WORK ITEM
Check each line of the entries below for the word "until", and copy out the ones that have it.

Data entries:
══════════

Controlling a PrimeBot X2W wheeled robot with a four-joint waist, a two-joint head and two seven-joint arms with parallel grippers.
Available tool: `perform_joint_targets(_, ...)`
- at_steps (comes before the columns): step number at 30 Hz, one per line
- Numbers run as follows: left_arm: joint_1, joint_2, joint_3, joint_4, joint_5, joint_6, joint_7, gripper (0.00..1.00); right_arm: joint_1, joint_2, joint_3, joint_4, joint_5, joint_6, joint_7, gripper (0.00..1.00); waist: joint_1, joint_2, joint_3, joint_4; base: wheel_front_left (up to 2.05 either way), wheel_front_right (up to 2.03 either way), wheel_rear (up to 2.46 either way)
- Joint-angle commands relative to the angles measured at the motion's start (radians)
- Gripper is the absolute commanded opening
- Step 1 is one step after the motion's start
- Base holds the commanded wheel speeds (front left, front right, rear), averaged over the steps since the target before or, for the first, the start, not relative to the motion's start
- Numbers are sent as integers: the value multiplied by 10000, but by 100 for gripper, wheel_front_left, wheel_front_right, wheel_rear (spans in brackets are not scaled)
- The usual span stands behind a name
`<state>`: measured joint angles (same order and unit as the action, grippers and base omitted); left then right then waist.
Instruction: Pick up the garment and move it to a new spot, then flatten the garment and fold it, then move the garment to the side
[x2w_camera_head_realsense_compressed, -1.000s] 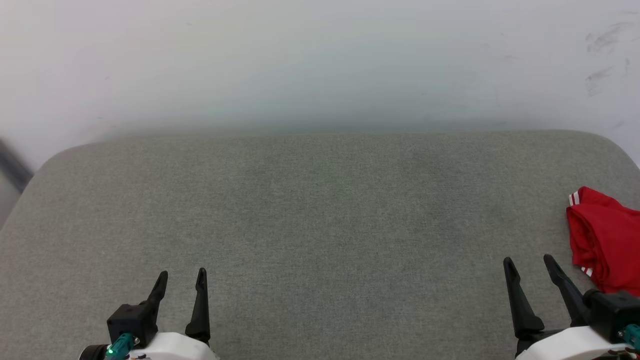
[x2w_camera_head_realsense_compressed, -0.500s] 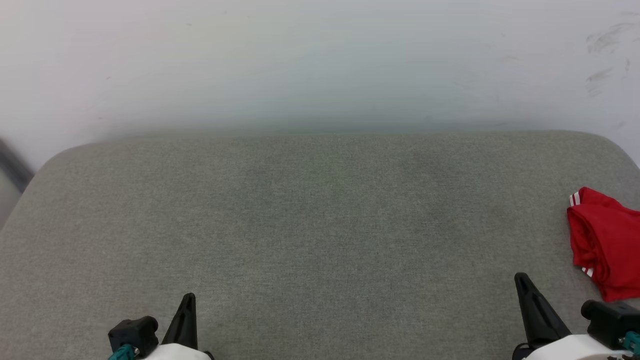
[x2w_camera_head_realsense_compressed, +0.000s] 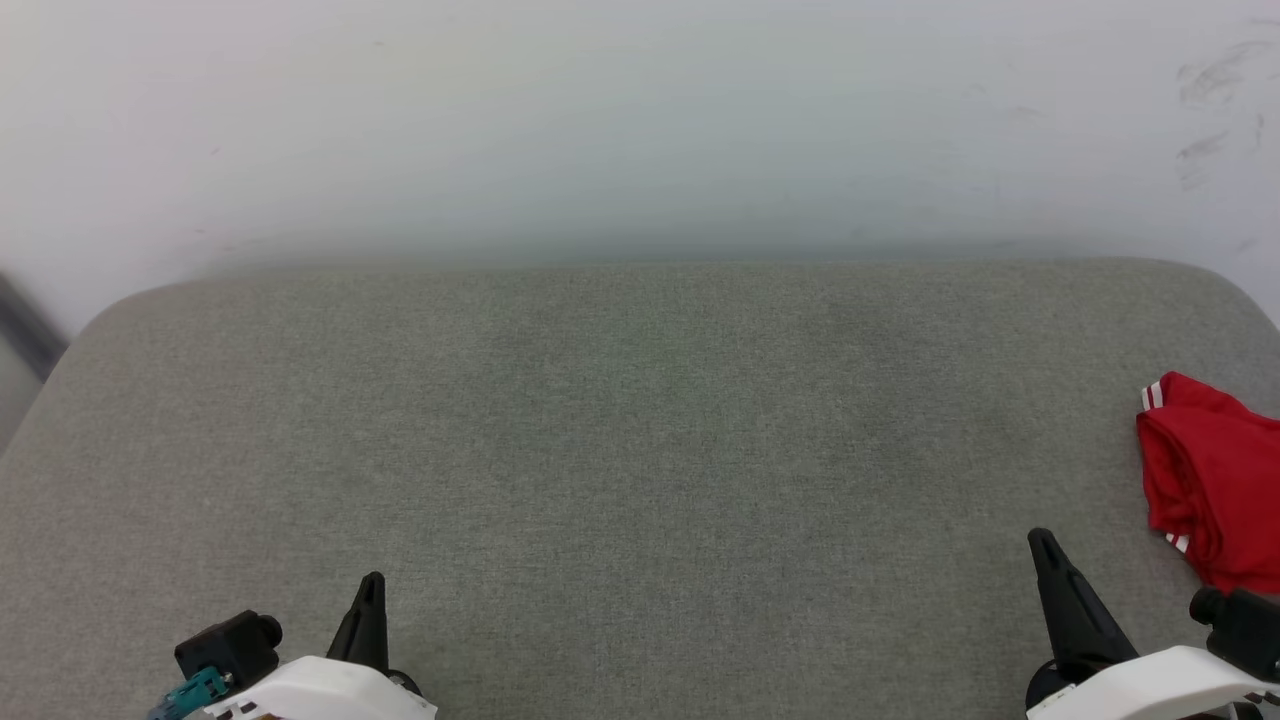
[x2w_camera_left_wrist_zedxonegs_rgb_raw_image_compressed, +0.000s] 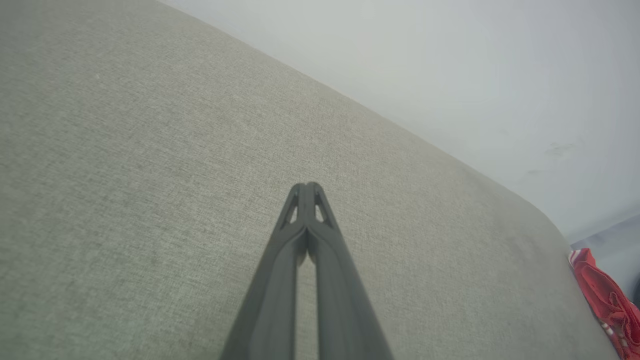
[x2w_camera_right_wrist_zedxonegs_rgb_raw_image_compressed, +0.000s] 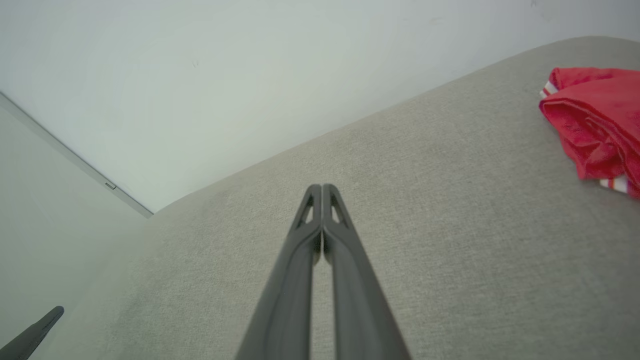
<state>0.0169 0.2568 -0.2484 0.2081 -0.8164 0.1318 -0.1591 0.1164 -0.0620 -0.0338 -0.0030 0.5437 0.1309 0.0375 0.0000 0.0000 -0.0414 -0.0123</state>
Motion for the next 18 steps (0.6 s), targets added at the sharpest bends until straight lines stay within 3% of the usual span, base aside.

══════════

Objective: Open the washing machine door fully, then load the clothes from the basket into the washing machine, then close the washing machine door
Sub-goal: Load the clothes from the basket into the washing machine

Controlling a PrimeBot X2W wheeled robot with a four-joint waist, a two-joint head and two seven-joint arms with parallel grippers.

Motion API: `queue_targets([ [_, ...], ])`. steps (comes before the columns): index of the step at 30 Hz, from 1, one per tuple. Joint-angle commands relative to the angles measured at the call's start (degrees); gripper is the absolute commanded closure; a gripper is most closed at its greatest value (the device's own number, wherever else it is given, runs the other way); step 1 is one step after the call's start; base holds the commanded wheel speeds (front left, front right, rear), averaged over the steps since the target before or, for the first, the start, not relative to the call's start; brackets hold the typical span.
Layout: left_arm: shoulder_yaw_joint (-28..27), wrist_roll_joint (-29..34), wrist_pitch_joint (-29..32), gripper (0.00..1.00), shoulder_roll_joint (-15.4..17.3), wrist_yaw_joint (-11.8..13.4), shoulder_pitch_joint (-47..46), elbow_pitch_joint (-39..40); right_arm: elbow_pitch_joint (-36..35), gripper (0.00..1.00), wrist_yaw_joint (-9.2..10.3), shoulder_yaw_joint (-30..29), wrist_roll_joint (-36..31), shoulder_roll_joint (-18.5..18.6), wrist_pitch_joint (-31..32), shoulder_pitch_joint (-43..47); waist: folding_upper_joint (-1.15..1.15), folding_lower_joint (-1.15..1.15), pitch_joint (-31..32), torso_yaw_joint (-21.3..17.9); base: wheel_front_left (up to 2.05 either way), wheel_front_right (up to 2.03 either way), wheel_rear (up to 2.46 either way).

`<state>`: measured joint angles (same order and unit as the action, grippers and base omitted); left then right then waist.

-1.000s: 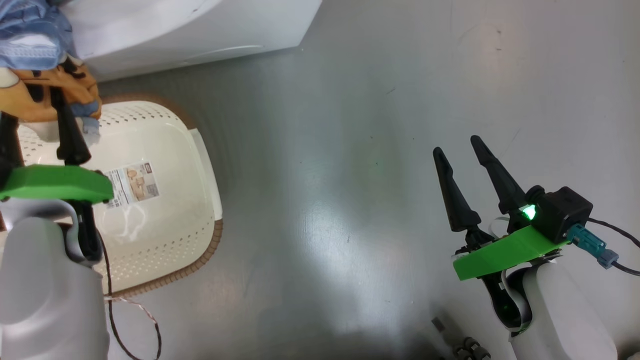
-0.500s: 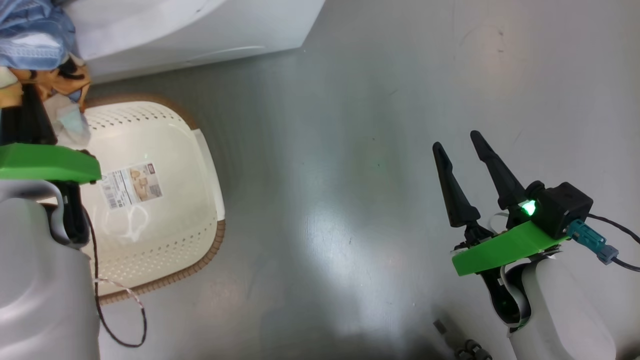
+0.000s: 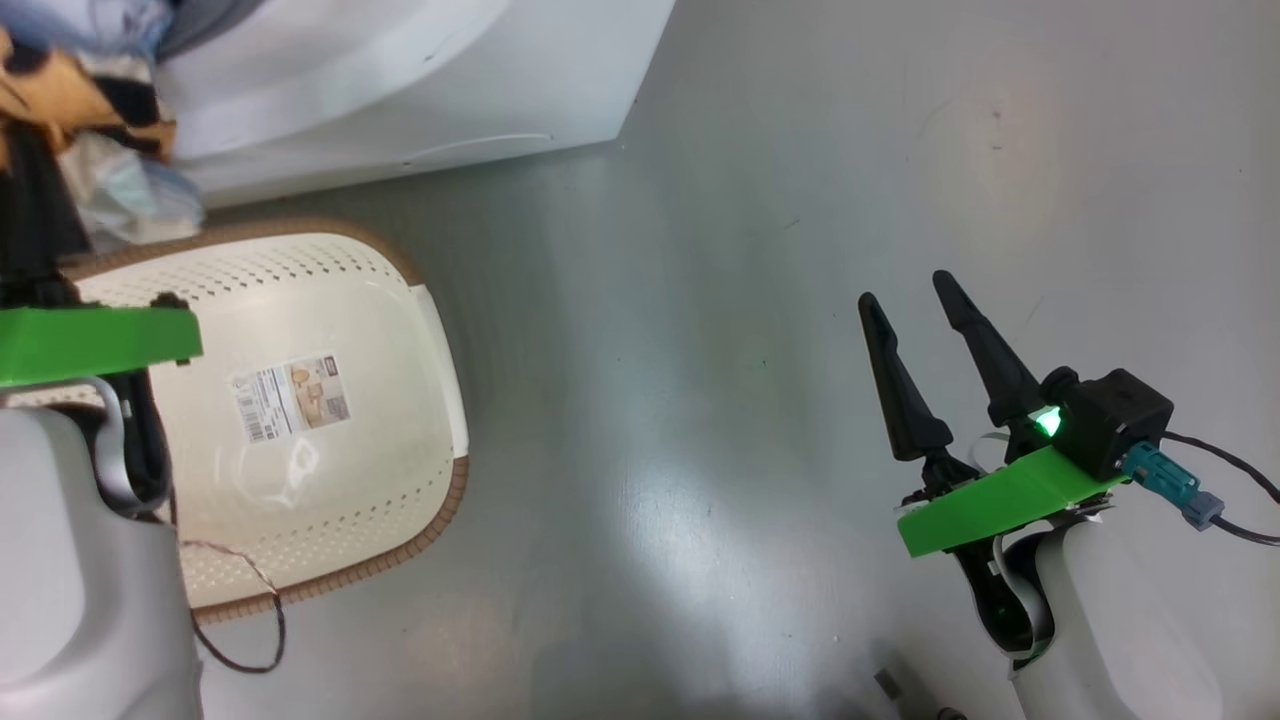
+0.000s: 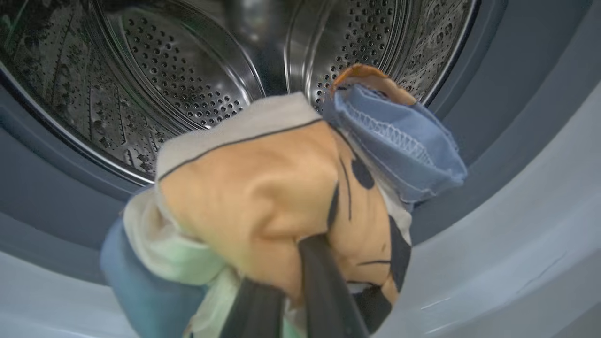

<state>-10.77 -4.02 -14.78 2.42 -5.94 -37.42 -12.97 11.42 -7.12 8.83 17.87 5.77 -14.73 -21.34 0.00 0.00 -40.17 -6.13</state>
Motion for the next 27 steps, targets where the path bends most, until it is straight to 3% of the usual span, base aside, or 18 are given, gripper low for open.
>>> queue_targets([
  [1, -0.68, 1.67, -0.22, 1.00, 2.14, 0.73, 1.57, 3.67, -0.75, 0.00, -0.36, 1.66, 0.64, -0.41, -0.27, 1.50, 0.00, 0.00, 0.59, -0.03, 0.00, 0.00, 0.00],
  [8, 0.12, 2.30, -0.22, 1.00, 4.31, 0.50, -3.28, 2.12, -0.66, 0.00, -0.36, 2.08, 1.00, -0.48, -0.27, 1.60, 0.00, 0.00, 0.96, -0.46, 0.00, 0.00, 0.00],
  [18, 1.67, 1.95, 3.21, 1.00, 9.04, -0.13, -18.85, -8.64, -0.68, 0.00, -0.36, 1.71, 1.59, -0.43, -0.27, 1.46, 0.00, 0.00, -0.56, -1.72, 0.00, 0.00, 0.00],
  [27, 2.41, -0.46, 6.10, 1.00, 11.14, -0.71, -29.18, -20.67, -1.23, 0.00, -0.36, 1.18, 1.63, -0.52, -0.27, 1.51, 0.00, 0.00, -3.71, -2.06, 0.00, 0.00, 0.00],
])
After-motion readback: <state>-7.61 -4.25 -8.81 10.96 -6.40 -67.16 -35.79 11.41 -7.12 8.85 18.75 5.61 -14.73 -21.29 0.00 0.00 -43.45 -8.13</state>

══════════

REPLY
Motion for the next 18 steps (0.6 s), targets added at the sharpest bends until straight lines stay within 3% of the usual span, base aside.
Motion for the next 27 steps, targets where the path bends most, until it is straight to 3% of the usual span, base aside, or 18 are given, gripper low for open.

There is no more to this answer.